Nos llaman asesinos por no desear la cárcel a la mujer que decide interrumpir su embarazo o por apoyar a un padre que, después de 17 años de tener a su hija muerta, desconecta su cuerpo para darle una digna sepultura. Nos tildan de sectarios y totalitarios por querer que nuestros jóvenes se formen en valores cívicos y constitucionales. Nos dicen que despreciamos y causamos un gravísimo perjuicio al matrimonio y a la familia por respaldar el divorcio y el casamiento de los homosexuales. Nos quieren excomulgar por ser partidarios de las investigaciones con células madre embrionarias. Y nos tachan de inmorales por cualesquiera de nuestros actos que no se ajuste a un rígido catálogo de comportamientos que sólo a ellos deberían incumbir.

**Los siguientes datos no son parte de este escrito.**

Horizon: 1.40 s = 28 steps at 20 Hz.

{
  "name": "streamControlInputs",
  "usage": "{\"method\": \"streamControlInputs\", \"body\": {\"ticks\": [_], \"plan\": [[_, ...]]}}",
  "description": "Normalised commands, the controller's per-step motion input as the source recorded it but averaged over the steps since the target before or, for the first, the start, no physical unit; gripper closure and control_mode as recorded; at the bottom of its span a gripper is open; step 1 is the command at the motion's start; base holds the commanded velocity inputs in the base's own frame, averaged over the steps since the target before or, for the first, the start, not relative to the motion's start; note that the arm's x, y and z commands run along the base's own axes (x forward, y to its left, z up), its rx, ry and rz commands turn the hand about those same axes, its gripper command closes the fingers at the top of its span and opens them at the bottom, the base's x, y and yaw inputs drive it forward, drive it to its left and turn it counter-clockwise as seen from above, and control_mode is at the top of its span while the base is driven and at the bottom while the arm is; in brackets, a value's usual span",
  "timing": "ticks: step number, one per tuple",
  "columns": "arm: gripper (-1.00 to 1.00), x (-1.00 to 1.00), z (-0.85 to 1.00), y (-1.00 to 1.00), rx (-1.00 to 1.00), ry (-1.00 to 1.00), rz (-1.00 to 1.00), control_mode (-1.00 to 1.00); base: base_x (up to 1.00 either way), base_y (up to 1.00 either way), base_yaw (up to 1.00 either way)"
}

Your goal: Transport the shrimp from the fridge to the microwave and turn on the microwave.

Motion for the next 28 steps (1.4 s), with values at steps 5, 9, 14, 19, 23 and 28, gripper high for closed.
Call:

No les basta con mantener posiciones contrarias al aborto, muerte digna, divorcio, preservativo, matrimonio homosexual o investigaciones con células madre y exigir a sus seguidores que adopten estos criterios bajo las penas que consideren oportunas. No les basta, no. Tienen que criminalizar a todos aquellos, ajenos a su religión, que no comulguen con sus ideas. Lo más sorprendente es que a ellos no se les exige hacer lo que no quieran. Ni se les obliga a abortar, ni a morir con dignidad, ni a divorciarse, ni a utilizar el preservativo, ni a investigar con células madres y ni, tan siquiera, a hacerse homosexuales. Pero, al parecer, esto no les basta. Ellos pretenden que el cumplimiento de sus retrógradas ideas sea obligatorio para todos porque piensan que la verdad les pertenece y, además, han de imponerla. Es el dogma y la intolerancia en estado puro.

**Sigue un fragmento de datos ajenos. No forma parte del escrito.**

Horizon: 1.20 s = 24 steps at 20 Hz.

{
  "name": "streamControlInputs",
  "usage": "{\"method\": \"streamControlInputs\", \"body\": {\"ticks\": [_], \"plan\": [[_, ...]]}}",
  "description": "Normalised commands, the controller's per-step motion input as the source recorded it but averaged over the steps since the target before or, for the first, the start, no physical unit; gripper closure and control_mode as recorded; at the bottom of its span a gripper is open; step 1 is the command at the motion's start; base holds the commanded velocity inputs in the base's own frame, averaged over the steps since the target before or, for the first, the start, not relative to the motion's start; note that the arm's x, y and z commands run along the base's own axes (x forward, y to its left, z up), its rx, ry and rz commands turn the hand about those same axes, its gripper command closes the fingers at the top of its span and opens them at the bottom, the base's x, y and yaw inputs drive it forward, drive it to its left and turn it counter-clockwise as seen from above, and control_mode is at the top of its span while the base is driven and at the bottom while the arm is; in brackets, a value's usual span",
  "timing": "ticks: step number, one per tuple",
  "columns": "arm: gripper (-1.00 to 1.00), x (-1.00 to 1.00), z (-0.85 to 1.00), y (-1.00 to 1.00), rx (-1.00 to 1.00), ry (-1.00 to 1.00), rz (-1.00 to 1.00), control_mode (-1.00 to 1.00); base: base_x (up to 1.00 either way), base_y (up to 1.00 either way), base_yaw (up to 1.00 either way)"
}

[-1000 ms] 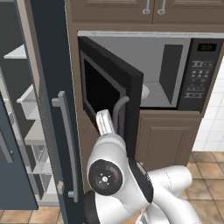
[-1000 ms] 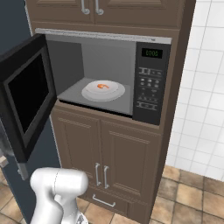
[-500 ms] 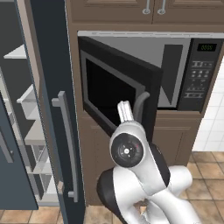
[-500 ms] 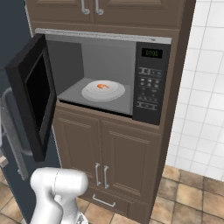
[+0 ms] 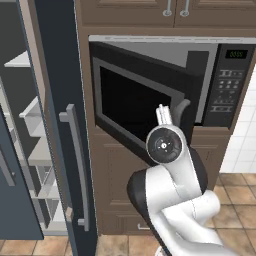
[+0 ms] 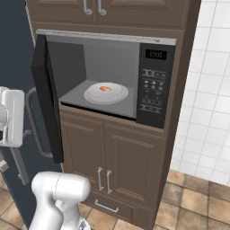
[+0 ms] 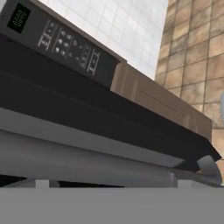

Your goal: Transport the shrimp from the fridge to the microwave and turn on the microwave.

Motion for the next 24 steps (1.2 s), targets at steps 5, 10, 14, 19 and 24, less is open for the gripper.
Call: {"method": "streamControlInputs", "body": {"ticks": [5,10,14,19,24], "plan": [[-1.00,0.37,0.00,-0.55,0.00,0.07,-0.07,-1.00,0.00,0.00,0.00],[-1.00,0.38,-0.01,-0.53,0.00,0.07,-0.06,-1.00,0.00,0.00,0.00],[-1.00,0.43,-0.07,-0.50,-0.01,0.07,-0.06,-1.00,0.00,0.00,0.00],[-1.00,0.49,-0.10,-0.45,-0.02,0.07,-0.03,-1.00,0.00,0.00,0.00],[-1.00,0.53,-0.10,-0.42,-0.04,0.06,0.00,-1.00,0.00,0.00,0.00]]}}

Y aquí nos tienen, en pleno siglo XXI, y el Estado no sólo permite que estas personas campen por sus respetos insultando a unos y a otros, sino que la Institución a la que pertenecen se financie con dinero público, enseñen de forma obligatoria la religión católica en sus colegios y sigan vigentes los acuerdos privilegiados suscritos en una época preconstitucional con la Santa Sede. Y, para colmo, alguna administración local gobernada por la derecha les ha regalado, recientemente, terrenos de propiedad pública para la construcción de dependencias religiosas.
Mientras, las víctimas de esta situación de prepotencia chulesca, más propia de los oscuros tiempos medievales, tenemos que mendigar firmas para reclamar ante el Congreso de los Diputados la separación Iglesia-Estado. ¿Se figuran a una víctima de violencia doméstica recogiendo firmas para que su maltratador no comparta café todas las mañanas con el juez que ve su causa? Pues, en esas estamos.